Die globalen Aufstände spiegeln eben auch die Komplexität intersektionaler Kämpfe wider, was gerade angesichts eines autoritären, globalen Rechtsrucks eine immer wichtigere Rolle spielt. In der zunehmenden ökonomischen und sozialen Krise infolge der Pandemie dürfte die Frage nach ökonomischer Teilhabe beziehungsweise der Kampf gegen soziale Ausschlüsse als verbindendes Element sicher im Vordergrund bleiben. Dies zeigt auch das Beispiel Chile, wo ein neoliberales Musterland einen der weitestgehenden Aufstände der vergangenen Jahre erlebte, der in ein Verfassungsreferendum führte. Aber auch in Kolumbien wird jetzt um den Umgang mit den Kosten der Corona-Pandemie gestritten, da die dortige Regierung versuchte, per Steuerreform vor allem die unteren Einkommensschichten zur Kasse zu bitten.

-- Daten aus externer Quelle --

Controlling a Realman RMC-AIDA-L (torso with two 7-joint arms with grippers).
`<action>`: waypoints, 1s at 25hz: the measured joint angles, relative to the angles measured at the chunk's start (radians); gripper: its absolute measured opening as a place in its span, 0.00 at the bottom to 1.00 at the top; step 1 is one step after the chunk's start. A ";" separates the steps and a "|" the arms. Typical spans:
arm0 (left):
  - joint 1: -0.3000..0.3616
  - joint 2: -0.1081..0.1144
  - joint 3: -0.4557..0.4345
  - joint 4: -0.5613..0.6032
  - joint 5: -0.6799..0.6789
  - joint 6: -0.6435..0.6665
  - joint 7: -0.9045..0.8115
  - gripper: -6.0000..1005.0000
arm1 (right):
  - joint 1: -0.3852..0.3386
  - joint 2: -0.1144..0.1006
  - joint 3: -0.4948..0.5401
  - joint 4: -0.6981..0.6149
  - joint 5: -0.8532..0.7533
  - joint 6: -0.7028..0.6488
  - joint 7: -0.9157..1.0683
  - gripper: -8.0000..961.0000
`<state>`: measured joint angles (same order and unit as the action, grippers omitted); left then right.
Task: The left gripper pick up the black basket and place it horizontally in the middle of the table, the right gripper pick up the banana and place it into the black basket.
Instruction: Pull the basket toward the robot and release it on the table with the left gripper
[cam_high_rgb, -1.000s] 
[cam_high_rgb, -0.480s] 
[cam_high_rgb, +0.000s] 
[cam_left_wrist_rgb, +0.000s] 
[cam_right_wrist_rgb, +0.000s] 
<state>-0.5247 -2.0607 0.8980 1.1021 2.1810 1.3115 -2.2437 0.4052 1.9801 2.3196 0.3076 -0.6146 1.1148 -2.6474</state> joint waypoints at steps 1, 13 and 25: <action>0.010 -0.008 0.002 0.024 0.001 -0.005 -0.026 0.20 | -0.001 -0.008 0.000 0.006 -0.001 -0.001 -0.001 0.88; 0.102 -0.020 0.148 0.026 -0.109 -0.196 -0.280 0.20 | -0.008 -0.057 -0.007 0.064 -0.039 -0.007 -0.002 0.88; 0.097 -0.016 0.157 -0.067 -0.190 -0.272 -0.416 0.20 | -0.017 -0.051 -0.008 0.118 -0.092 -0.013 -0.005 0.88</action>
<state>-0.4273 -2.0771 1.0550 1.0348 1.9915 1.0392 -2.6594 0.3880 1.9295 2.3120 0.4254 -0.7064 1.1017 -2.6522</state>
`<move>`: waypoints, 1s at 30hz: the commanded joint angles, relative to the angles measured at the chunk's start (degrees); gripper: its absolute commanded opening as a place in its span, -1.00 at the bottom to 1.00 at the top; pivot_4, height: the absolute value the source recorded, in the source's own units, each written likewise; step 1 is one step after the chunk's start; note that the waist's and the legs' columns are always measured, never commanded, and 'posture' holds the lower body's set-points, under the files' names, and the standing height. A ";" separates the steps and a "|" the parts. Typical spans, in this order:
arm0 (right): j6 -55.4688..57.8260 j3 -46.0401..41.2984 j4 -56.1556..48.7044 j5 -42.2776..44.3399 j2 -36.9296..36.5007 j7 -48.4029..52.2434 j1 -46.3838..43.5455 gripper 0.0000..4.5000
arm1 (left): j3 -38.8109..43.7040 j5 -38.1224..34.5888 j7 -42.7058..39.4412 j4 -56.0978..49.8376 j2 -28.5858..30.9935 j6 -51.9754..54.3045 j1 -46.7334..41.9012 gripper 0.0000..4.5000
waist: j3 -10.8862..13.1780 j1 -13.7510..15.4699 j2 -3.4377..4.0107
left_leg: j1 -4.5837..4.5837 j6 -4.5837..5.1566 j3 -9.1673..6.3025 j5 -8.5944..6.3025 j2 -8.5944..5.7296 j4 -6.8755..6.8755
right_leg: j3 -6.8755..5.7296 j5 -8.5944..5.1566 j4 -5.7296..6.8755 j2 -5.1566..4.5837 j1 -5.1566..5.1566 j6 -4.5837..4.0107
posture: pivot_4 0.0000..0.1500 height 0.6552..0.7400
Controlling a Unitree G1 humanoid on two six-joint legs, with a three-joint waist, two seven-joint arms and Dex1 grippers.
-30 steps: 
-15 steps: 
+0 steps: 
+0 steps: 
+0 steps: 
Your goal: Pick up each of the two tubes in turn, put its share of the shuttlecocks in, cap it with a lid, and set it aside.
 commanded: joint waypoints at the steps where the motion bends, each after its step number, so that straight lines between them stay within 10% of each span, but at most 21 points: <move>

Ob der Kampf um die Kosten der Pandemie die Ausrichtung der nächsten Aufstände ähnlich prägen wird wie das die Finanzkrise vor zehn Jahren tat, bleibt abzuwarten. Auch die Frage, ob die kommenden Aufstände ein neues politisches Subjekt hervorbringen wie in Joshua Clovers Vorstellung eines aufständischen Surplus-Proletariats oder ob hier nicht vielmehr eine Vielzahl verschiedener, miteinander verwobener emanzipatorischer Kämpfe eine Rolle spielen werden, muss noch beantwortet werden. Der große globale Aufstand in all seinen vielfältigen Facetten gegen das spätkapitalistische Krisenregime hat jedenfalls längst begonnen.

Joshua Clover: Riot. Strike. Riot. Die neue Ära der Aufstände. Galerie der abseitigen Künste, 250 S., br., 18 €.